Work request. A word-for-word retyping of the listing is the goal.

--- START ---

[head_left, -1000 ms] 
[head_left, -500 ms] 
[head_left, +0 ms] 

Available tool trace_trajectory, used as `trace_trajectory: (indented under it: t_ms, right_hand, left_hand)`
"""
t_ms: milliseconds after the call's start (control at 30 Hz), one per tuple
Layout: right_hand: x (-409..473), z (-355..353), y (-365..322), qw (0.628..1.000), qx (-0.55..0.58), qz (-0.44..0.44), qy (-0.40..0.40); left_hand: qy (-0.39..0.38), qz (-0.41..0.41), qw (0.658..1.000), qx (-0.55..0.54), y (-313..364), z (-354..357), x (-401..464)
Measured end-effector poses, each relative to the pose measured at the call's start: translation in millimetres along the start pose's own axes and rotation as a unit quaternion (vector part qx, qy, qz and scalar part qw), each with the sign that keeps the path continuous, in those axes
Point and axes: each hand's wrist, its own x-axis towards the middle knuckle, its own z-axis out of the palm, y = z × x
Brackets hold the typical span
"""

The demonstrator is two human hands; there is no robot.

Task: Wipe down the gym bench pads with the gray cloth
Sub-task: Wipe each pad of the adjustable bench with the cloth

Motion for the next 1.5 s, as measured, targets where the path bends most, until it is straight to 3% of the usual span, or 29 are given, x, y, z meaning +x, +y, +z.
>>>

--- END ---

Answer to this problem.
[head_left, -1000 ms] 
[head_left, -500 ms] 
[head_left, +0 ms] 

Available tool trace_trajectory, used as `trace_trajectory: (indented under it: t_ms, right_hand, left_hand)`
"""
t_ms: milliseconds after the call's start (control at 30 Hz), one per tuple
Layout: right_hand: x (-409..473), z (-355..353), y (-365..322), qw (0.628..1.000), qx (-0.55..0.58), qz (-0.44..0.44), qy (-0.40..0.40); left_hand: qy (-0.39..0.38), qz (-0.41..0.41), qw (0.658..1.000), qx (-0.55..0.54), y (-313..364), z (-354..357), x (-401..464)
Measured end-effector poses, each relative to the pose measured at the call's start: translation in millimetres along the start pose's own axes and rotation as a unit quaternion (vector part qx, qy, qz and scalar part qw), each with the sign that keeps the path continuous, in those axes
Point and axes: each hand's wrist, its own x-axis towards the middle knuckle, its own z-axis out of the palm, y = z × x
Brackets hold the typical span
"""

The demonstrator is two human hands; there is no robot.

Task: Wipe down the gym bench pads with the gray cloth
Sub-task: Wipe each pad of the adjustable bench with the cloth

Motion for the next 1.5 s, as measured, targets where the path bends most, until it is straight to 3% of the usual span, or 29 are given, x, y, z meaning +x, +y, +z.
>>>

Output is finished, and nothing else is required.